Hoover's humanitarian and Quaker reputation—along with a Native American vice president—gave special meaning to his Indian policies. He had spent part of his childhood in proximity to Indians in Oklahoma, and his Quaker upbringing influenced his views that Native Americans needed to achieve economic self-sufficiency. As President, he appointed Charles J. Rhoads as commissioner of Indian affairs. Hoover supported Rhoads' commitment to Indian assimilation and sought to minimize the federal role in Indian affairs. His goal was to have Indians acting as individuals (not as tribes) and assume the responsibilities of citizenship which had been granted with the Indian Citizenship Act of 1924.

In the foreign arena, Hoover began formulating what would be known as the Good Neighbor Policy by withdrawing American troops from Nicaragua and Haiti; he also proposed an arms embargo on Latin America and a one-third reduction in the world's naval, which was called the Hoover Plan.

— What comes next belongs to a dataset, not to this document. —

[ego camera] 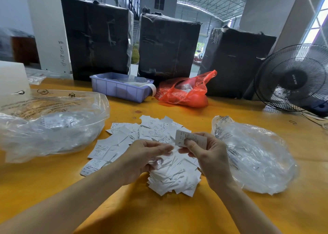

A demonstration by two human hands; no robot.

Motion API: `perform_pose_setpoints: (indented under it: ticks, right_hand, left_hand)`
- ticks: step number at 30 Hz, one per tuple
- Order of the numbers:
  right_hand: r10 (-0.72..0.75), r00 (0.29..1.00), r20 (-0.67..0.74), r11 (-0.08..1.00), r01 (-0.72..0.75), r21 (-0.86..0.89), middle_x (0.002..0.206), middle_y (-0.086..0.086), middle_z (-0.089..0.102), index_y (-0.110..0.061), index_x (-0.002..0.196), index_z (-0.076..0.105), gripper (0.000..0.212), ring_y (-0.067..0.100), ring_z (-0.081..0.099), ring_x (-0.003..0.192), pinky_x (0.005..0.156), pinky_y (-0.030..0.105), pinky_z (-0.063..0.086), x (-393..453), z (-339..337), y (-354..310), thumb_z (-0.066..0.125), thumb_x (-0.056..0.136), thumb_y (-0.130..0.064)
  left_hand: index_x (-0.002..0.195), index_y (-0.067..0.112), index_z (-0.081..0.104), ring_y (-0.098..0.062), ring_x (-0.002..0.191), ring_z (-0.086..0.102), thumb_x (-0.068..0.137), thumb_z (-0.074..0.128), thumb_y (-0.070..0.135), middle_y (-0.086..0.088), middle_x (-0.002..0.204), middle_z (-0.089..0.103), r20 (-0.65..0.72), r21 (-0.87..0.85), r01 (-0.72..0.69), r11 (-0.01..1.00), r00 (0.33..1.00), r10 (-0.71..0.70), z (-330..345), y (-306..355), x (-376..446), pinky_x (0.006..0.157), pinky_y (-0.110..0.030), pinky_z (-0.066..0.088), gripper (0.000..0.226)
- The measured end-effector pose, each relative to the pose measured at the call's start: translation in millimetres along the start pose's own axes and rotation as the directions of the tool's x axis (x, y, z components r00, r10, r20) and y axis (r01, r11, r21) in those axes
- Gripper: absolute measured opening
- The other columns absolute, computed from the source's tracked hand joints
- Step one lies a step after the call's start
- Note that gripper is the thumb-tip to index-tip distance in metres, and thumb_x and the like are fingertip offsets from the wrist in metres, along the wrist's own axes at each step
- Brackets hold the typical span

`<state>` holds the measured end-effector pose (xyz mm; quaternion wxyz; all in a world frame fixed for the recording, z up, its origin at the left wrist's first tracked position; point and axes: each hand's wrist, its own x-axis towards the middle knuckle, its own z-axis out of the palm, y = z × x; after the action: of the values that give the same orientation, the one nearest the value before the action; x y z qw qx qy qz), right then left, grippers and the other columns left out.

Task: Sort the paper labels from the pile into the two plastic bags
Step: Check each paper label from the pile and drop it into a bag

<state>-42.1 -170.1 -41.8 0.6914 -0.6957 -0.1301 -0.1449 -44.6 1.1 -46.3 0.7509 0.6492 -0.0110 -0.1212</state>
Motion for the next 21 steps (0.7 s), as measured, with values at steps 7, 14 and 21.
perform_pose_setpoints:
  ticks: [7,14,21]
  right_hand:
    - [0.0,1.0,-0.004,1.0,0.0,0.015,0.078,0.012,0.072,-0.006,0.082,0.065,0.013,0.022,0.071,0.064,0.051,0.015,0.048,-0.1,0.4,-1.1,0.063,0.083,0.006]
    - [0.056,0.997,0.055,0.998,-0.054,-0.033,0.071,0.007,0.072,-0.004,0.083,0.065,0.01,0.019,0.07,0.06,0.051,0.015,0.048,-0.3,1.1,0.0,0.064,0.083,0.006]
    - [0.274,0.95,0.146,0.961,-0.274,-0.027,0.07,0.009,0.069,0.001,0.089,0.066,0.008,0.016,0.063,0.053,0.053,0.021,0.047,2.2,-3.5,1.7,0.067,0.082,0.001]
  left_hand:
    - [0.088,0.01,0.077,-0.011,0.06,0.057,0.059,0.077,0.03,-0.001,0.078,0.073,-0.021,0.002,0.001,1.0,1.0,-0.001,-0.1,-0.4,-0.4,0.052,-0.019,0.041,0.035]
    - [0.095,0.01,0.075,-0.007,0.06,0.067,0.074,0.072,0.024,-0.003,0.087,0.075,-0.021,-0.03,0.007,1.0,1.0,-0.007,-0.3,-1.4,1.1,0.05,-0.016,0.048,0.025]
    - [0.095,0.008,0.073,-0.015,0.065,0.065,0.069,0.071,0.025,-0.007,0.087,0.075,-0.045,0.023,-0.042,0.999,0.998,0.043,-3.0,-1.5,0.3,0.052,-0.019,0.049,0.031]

The Roosevelt Corollary ceased being part of U.S. foreign policy. He and Secretary of State Henry Stimson outlined the Hoover-Stimson Doctrine that said the United States would not recognize territories gained by force.


Hoover was Secretary of Commerce under Presidents Harding and Coolidge, although it appears that economics was not among his many strengths. Hoover and his cabinet didn't see the Great Depression coming, a depression that was world-wide in scope. He took extraordinary lengths to deal with the Depression as it hit, taking some measures that FDR would expand upon later on. But the general public placed the blame for the Depression on Hoover and he was soundly defeated in the 1932 election.

My view is that the Great Depression was a world-wide phenomenon not limited to the United States and certainly not the fault of any one President. If there is blame to place, it belongs on the shoulders of the weak-willed Harding and the do-nothing Coolidge rather than on Hoover.

I would give him a 'B'. He gets no 'A' because the Great Depression hit on his watch and he was part of previous administrations that helped bring about the conditions that caused it. Hoover reacted quickly and well to the crisis, however, and still deserves a decent and passing grade.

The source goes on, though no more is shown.